■ How to complete this task
Nothing but the lines from the start of the entries through the line holding "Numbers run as" is to be repeated, exactly and with pictures excluded.

(Records excerpted from a collection)
____________

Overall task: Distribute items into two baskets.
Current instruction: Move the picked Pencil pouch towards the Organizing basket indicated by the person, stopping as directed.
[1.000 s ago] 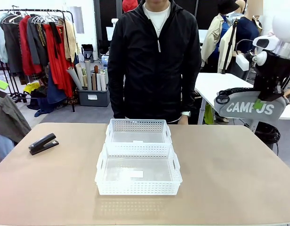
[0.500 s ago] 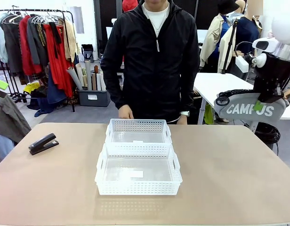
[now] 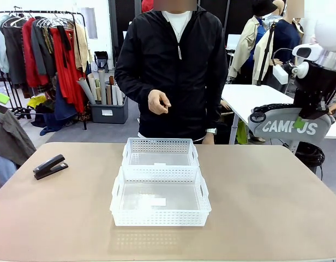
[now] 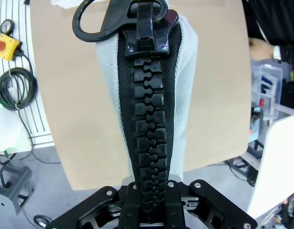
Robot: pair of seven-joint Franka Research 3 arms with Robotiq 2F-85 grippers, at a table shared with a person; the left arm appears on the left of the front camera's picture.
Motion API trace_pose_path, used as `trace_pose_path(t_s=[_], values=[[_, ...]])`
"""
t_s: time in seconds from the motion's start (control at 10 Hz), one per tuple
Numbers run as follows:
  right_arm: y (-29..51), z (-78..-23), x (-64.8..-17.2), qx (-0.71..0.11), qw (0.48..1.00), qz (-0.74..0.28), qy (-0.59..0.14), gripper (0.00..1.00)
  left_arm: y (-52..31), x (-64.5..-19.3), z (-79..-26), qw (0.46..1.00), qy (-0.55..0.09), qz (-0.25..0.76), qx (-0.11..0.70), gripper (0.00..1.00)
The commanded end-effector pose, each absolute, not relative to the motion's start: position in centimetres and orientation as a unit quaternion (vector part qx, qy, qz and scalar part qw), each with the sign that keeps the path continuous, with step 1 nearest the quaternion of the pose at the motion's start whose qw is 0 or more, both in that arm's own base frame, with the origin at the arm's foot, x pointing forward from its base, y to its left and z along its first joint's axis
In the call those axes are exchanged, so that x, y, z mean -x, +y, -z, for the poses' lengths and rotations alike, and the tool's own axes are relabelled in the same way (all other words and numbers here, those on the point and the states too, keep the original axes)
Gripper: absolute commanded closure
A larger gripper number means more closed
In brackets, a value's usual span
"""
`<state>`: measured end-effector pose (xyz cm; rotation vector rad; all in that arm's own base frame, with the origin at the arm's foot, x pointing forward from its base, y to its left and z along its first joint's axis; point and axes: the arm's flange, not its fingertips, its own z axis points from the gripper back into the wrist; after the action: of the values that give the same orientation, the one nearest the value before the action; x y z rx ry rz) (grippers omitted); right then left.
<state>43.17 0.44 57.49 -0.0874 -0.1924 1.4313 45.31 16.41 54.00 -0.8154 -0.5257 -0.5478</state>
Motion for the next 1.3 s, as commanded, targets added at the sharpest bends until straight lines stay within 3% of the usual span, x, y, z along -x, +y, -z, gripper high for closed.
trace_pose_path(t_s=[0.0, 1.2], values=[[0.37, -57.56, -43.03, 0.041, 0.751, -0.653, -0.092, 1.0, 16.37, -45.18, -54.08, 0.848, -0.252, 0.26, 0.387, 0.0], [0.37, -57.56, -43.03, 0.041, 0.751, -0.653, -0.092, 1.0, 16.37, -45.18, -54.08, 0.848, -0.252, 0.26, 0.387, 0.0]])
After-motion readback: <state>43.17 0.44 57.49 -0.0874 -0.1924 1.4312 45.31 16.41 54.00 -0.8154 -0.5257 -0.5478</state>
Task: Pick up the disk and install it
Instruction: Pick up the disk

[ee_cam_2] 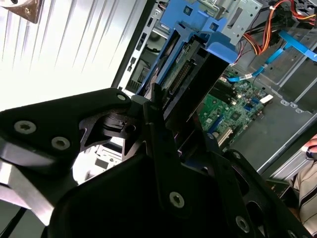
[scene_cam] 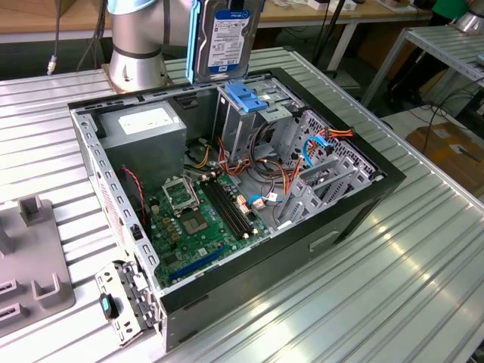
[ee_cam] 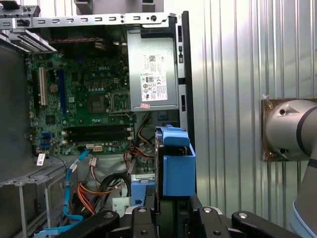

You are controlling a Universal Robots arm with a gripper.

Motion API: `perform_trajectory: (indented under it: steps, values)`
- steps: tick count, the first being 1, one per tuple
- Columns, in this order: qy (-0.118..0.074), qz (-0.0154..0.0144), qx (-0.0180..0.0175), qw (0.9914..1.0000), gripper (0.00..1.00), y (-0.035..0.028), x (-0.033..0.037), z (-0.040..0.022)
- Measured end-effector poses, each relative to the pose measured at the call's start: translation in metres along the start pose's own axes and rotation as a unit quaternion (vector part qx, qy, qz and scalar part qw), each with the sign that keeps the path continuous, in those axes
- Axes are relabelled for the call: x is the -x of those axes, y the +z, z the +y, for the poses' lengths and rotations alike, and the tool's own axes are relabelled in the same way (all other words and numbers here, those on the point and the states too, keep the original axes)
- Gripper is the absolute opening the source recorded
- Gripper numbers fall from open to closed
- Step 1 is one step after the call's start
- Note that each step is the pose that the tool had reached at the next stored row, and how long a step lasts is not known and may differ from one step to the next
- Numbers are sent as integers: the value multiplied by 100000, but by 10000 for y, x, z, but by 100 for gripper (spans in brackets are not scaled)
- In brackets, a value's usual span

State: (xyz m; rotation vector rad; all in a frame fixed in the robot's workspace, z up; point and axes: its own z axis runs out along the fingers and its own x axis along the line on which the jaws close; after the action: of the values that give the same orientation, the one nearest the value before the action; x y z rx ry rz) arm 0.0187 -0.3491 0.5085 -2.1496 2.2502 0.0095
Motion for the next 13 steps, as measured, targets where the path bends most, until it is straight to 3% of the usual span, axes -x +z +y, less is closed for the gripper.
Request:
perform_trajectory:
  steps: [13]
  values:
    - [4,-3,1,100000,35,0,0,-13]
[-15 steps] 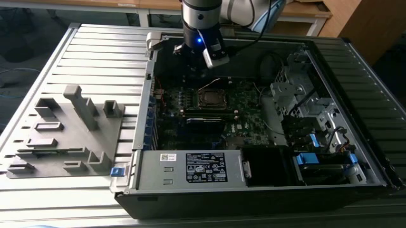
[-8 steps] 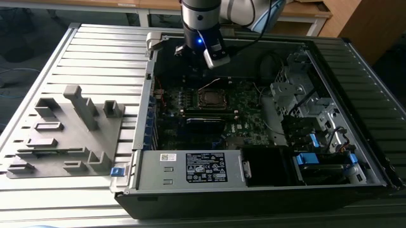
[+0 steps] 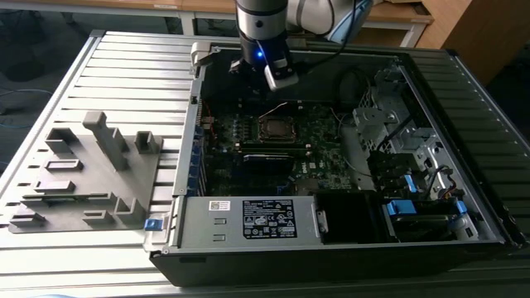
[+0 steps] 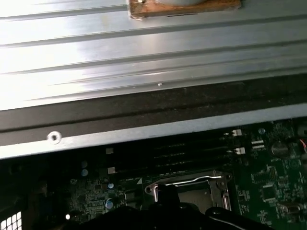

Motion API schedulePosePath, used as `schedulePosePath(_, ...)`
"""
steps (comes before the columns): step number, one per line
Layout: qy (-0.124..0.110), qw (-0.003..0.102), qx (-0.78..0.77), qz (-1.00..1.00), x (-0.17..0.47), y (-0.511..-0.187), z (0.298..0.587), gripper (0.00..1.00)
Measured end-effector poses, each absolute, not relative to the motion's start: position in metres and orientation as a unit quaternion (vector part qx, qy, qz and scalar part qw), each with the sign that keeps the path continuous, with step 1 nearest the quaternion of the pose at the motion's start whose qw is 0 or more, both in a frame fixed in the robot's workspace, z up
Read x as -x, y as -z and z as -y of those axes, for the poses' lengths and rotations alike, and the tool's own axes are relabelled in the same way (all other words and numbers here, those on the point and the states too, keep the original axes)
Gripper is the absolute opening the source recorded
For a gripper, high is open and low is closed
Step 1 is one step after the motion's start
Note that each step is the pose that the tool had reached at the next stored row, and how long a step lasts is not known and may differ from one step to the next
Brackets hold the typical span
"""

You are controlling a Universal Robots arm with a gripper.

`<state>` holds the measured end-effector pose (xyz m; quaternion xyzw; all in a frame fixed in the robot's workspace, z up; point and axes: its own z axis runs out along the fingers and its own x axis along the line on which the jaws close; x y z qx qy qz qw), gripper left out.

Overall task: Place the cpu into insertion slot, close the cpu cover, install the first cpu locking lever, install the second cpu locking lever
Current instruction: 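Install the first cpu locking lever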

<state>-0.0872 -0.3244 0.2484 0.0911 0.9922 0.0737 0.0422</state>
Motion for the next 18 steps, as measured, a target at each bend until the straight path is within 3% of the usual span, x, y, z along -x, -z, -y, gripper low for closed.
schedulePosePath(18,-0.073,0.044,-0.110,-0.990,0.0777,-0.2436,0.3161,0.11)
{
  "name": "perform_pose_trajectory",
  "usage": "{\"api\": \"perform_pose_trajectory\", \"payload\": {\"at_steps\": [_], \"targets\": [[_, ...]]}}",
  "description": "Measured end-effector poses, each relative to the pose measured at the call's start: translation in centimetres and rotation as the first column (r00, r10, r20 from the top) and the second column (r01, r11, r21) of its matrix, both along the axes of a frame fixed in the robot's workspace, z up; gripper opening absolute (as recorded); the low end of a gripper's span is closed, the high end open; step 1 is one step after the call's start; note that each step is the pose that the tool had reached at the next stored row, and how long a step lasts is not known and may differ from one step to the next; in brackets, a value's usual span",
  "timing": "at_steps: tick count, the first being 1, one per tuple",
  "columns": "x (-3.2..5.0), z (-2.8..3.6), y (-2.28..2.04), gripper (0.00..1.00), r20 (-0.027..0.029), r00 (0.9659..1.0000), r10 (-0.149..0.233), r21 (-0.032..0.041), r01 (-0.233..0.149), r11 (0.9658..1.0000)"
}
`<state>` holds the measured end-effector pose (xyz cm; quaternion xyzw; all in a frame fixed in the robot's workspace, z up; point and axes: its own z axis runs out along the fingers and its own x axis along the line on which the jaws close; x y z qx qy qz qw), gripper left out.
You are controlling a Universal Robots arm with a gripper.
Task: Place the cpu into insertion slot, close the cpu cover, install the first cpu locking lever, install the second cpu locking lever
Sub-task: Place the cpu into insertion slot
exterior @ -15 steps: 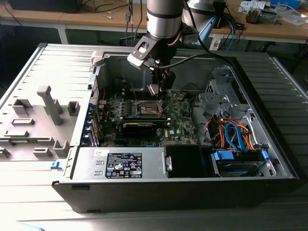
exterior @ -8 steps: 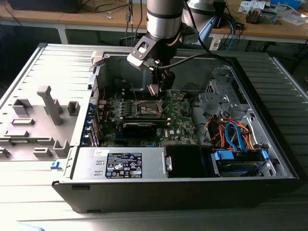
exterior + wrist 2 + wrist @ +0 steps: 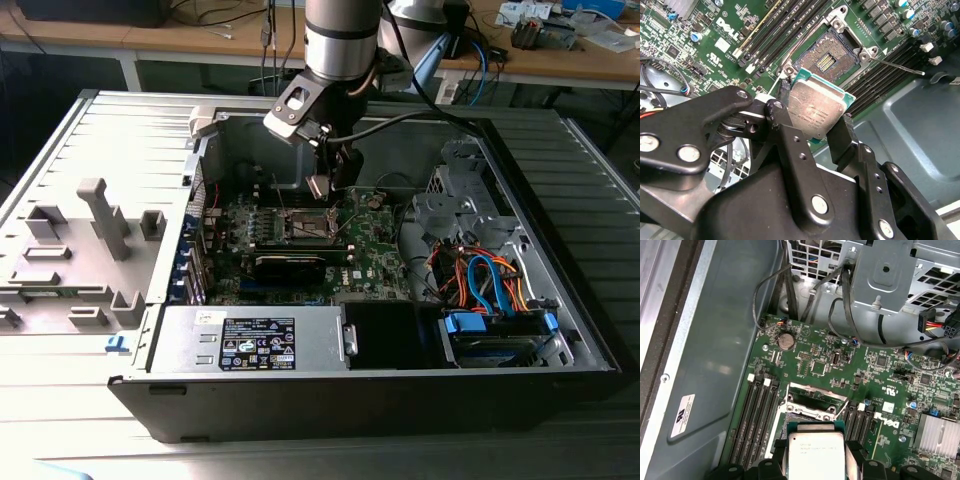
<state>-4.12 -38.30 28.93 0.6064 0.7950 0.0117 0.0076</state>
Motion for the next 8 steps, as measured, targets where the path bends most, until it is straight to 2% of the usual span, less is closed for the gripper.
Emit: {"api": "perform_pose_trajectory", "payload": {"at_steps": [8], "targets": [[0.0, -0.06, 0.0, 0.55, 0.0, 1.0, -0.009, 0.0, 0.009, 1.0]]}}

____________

■ Result for this exercise
Overall task: Distribute items into two baskets.
Current instruction: Move the picked Pencil pouch towards the Organizing basket indicated by the person, stopping as directed.
[1.000 s ago] 
[0.500 s ago] 
[now] 
[now] 
Robot: pair of seven-joint Franka Research 3 arms with Robotiq 2F-85 grippers, at a table shared with a person; the left arm appears on the left of the front camera's picture.
Motion API trace_pose_path, used as `trace_pose_path(t_s=[_], values=[[_, ...]])`
"""
t_s: time in seconds from the motion's start (control at 10 Hz), one per tuple
Numbers run as follows:

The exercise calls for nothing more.